7 Replies Latest reply: Jul 31, 2012 8:11 PM by Brian Tkatch RSS

    Help with XQueriyng an AWS XML file

    Brian Tkatch
      --Oracle Database 11g Express Edition Release 11.2.0.2.0 - Beta

      I am trying to query an XML file returned from Amazon AWS. I'm learning this slowly, and i think examples would really help . I'm reading and looking through the documentation " [Using XQuery with Oracle XML DB|http://docs.oracle.com/cd/E11882_01/appdev.112/e23094/xdb_xquery.htm] ".

      I made an batch of 2 ItemLookup requests to AWS, which returned one item for the first lookup, and two for the second, which i think is a good example. I used a bogus account id (it's used for tracking) and a key pair which i deleted after using it, so it is the actual reply. It is too large to be passed as a literal, so i put it on pastebin. It shows a valid request. There are two levels of validity, one is no error, the other IsValid. Had there been an error, like a missing parameter, the following would be between the </Arguments> and <RequestProcessingTime> tags:
          <Errors>
            <Error>
              <Code>AWS.MissingParameters</Code>
              <Message>Your request is missing required parameters. Required parameters include ItemId.</Message>
            </Error>
          </Errors>
      Meaning, first the XML document must be checked for the Errors tag; second, the IsValid element must be True; third, actual data can be perused. The Errors tag mean there may be multiple errors. The IsValid is per Items (not Item). Then individual details may be grabbed, such as ListPrice.

      I'm guessing XQuery is the right way to go here, using XMLTABLE to create records to be queried. Here is what i have so far:
      SELECT
           *
      FROM
           XMLTABLE
           (
            XMLNAMESPACES(DEFAULT 'http://webservices.amazon.com/AWSECommerceService/2011-08-01'),
            '/ItemLookupResponse/OperationRequest/Errors/Error,
           for $Error in /ItemLookupResponse/OperationRequest/Errors/Error
             return
                <Error>
                {
                 $Error/Code,
                 $Error/Message
                }
                </Error>,
            for $Item in /ItemLookupResponse/Items
             return
                <Item>
                {
                 $Item/Request/IsValid
                }
                </Item>'
            PASSING
                (code to get XML document: e.g. ItemLookup('036500101794', 'UPC', 'OfficeProducts', '5011363525517', 'EAN', 'Toys'))
            COLUMNS
                Id FOR ORDINALITY,
                Error_Code     VARCHAR2(10) PATH 'Code',
                Error_Message     VARCHAR2(10) PATH 'Message',
                IsValid          VARCHAR2(05) PATH 'IsValid'
           );
      Of which the response is:
              ID ERROR_CODE ERROR_MESS ISVAL
      ---------- ---------- ---------- -----
               1                       True
               2                       True
      Ostensibly, there are no errors, so the first record is the IsValid element for the first Items tag, and the second for the second. Now, i need to loop inside each Items for all of its Item tags.
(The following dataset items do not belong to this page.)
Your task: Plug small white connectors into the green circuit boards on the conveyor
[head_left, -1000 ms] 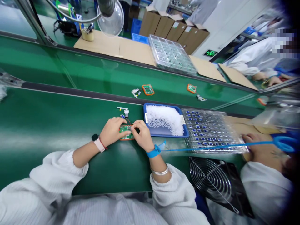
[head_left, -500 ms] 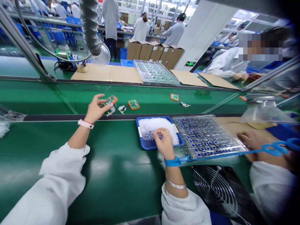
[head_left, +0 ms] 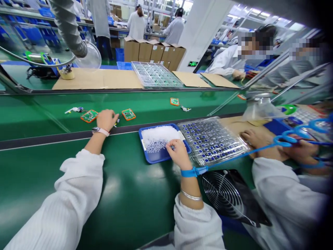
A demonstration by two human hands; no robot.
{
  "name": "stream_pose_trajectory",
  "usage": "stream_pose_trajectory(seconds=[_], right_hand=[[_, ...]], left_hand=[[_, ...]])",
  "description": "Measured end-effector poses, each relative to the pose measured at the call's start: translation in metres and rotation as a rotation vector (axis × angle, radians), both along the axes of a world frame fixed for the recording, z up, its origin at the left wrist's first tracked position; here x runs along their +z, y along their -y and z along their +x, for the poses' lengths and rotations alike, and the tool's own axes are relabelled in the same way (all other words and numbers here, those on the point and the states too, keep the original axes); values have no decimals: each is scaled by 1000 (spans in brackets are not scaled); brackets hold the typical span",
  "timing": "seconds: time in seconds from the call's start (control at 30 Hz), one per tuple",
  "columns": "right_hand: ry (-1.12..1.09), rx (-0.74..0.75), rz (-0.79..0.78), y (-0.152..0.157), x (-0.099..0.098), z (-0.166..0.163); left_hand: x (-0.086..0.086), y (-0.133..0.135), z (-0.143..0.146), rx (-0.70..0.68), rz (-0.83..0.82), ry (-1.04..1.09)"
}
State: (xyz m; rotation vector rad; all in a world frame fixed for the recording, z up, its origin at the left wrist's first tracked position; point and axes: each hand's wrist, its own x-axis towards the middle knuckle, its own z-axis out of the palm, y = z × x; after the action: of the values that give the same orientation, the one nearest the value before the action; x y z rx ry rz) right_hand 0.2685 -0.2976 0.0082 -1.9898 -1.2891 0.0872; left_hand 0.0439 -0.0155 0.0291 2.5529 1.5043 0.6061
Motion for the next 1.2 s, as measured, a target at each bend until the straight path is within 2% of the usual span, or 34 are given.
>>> stream_pose_trajectory(seconds=[0.1,0.2,0.43,0.53,0.67,0.77,0.9,1.03,1.13,1.2], right_hand=[[29,-13,-107,1,-4,2],[51,-17,-175,1,-7,2],[81,-13,-218,-1,-10,0],[97,5,-246,0,-10,-1],[128,16,-259,0,-10,-3],[108,39,-160,-1,-5,-3],[-3,109,95,-7,11,-19],[-224,291,222,-14,22,-67],[-320,471,183,-19,17,-107],[-337,534,125,-22,9,-125]], left_hand=[[-4,16,46,-23,-94,-120],[-6,20,62,57,-130,-222],[-5,6,39,141,-108,-126],[-2,1,28,169,-137,17],[-2,5,8,185,-205,320],[-8,27,-12,97,-251,531],[-21,77,-42,-147,-394,697],[-25,131,-73,-348,-426,563],[-23,160,-88,-430,-331,365],[-21,171,-92,-463,-249,288]])
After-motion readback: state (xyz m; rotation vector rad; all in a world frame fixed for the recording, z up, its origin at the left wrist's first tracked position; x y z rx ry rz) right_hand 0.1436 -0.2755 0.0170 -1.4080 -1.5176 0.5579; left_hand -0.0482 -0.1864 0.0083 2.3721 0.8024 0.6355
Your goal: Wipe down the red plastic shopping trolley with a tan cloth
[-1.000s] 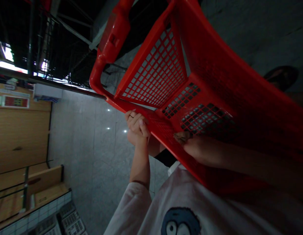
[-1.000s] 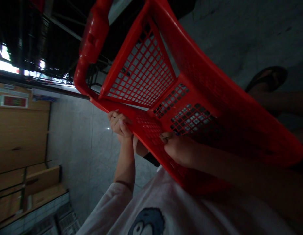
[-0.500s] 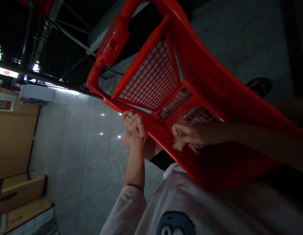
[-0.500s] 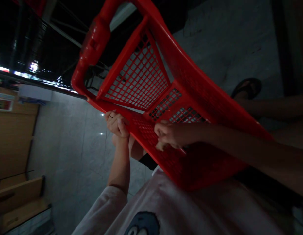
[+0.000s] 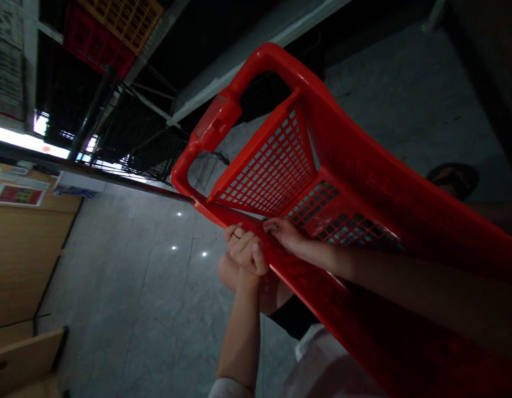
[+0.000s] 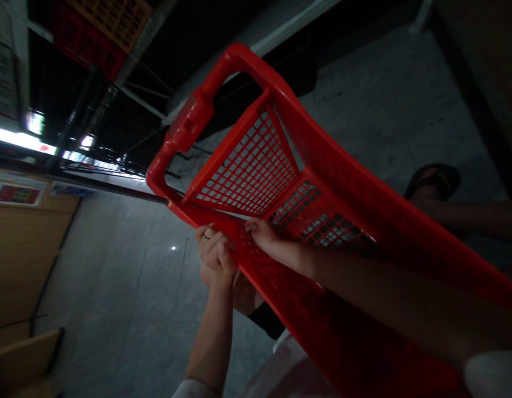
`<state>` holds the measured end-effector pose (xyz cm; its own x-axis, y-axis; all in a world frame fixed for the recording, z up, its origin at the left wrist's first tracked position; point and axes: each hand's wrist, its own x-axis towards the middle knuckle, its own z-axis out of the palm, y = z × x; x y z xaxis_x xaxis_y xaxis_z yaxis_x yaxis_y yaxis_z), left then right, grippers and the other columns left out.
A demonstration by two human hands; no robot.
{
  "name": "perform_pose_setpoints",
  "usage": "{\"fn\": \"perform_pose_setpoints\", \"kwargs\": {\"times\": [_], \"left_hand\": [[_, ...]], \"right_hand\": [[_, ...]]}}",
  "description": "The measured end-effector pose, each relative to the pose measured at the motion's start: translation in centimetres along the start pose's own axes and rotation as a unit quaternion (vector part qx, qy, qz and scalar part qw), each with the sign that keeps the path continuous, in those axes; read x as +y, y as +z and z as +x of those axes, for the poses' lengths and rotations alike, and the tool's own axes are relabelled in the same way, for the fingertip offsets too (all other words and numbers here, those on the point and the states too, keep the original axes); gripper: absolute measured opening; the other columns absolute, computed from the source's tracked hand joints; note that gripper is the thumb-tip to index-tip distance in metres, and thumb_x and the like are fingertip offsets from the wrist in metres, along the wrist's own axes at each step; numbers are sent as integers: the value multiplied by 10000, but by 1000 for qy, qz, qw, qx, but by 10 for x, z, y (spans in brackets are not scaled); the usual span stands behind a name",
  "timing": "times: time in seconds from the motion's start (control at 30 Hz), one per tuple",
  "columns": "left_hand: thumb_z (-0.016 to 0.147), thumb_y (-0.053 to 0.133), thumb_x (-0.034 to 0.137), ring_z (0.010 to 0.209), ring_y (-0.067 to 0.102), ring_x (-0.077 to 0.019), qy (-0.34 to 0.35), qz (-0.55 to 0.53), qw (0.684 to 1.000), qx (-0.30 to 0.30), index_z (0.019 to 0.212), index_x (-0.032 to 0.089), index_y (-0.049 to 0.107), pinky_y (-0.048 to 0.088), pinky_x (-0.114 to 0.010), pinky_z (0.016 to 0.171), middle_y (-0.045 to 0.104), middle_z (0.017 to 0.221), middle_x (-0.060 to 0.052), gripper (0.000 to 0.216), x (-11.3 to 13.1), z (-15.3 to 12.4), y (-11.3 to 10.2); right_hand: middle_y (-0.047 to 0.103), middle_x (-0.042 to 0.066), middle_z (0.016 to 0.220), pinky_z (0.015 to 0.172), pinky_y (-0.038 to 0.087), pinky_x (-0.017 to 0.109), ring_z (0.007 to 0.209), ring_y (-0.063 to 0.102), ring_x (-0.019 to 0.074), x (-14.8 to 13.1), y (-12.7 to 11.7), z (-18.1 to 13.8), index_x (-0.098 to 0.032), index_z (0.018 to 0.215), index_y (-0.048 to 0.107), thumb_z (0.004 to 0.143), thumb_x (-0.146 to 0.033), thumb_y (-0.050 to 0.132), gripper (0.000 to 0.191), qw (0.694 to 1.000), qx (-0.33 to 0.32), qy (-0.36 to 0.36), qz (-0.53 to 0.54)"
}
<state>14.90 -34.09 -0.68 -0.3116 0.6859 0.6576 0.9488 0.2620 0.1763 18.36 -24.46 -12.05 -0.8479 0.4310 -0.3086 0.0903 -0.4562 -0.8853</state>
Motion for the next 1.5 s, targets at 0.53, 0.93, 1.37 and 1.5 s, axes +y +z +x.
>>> {"fn": "perform_pose_setpoints", "kwargs": {"times": [0.53, 0.93, 1.37, 1.5], "left_hand": [[980, 326, 160, 576, 376, -180, -4, -19, 999, 28, 700, 246, 393, 442, -419, 883, 413, 593, 56, 300, 2, -4, 4], [948, 359, 119, 576, 418, -179, -22, -5, 1000, 4, 675, 246, 427, 480, -417, 890, 467, 581, 49, 310, 4, -4, 1], [976, 319, 178, 524, 408, -158, 20, -17, 998, 54, 664, 238, 372, 433, -421, 797, 392, 546, 54, 322, 3, 2, 14], [1014, 287, 210, 516, 424, -152, 22, -14, 998, 56, 653, 240, 397, 404, -427, 768, 383, 546, 52, 379, 4, 0, 18]], "right_hand": [[685, 10, 1532, 1277, 522, 366, 1524, 554, 162, -44, -64, 102, -305, 1528, 638, 1089, -72, 402, 550, 697, -42, -567, -438], [601, 67, 1624, 1315, 477, 408, 1558, 519, 195, -69, -89, 77, -226, 1602, 571, 1095, -82, 365, 566, 691, -4, -578, -435], [522, 88, 1685, 1304, 476, 479, 1574, 501, 243, -78, -80, 101, -259, 1701, 441, 1025, -96, 342, 703, 788, 226, -439, -367], [457, 90, 1730, 1269, 524, 466, 1587, 484, 255, -70, -61, 96, -261, 1727, 387, 1035, -102, 361, 711, 808, 205, -431, -344]]}}
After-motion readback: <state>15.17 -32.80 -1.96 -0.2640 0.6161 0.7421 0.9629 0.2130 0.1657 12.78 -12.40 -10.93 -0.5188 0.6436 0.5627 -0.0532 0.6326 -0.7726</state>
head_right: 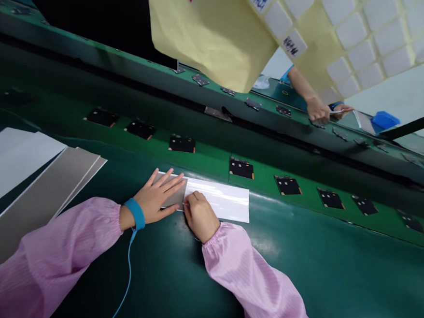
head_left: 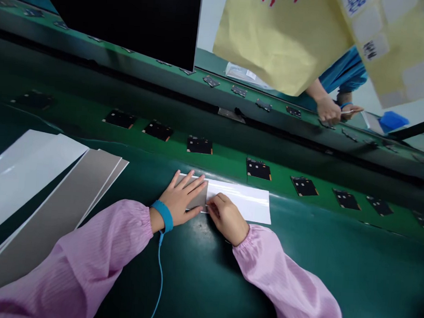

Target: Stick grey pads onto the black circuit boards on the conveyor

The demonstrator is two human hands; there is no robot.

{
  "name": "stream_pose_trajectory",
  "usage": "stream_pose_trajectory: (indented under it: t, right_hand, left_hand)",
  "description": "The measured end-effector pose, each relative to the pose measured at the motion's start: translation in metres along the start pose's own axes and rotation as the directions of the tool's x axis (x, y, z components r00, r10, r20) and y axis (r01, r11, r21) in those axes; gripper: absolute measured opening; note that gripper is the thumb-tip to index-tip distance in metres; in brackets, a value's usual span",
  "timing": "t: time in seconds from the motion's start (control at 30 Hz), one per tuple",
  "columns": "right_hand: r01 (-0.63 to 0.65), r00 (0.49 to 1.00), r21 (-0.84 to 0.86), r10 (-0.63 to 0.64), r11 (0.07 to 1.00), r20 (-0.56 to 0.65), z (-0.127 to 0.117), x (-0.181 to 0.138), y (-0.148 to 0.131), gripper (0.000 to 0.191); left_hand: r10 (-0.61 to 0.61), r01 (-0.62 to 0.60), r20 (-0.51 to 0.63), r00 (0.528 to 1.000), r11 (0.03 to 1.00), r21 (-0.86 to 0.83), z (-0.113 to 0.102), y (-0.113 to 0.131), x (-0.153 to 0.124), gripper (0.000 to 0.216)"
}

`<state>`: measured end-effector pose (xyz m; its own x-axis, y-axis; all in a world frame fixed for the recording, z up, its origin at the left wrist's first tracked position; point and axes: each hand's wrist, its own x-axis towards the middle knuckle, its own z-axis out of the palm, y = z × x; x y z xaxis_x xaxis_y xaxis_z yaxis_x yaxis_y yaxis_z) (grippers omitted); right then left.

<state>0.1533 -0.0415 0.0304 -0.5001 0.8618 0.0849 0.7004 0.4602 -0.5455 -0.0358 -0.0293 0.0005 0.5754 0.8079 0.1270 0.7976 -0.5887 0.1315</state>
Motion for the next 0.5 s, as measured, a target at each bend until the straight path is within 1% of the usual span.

      1) Is this a good approach. I ask because this is really my first XQuery.
      2) Is the for loop for Errors good? I am assuming it will only have a record if there is an error.
      3) Do i nest for loops to get each Item in each Items?
      4) How do i know which Items is being used when in the (sub) Item tag?

      I would appreciate any help. It just hasn't "clicked" yet, and i am having a hard time knowing what to do.
        • 1. Re: Help with XQueriyng an AWS XML file
          odie_63
          Hi Brian,
          1) Is this a good approach. I ask because this is really my first XQuery.
          Yes, it's a good start.

          My first suggestion would be to store the XML response file in an XMLType table (could be a GTT if you want), and query from it. It'll greatly boost XQuery evaluation.
          CREATE TABLE tmp_xml OF XMLType;
          Since you're on 11.2.0.2, the default storage will be BINARY XML, which is optimized to work with XQuery.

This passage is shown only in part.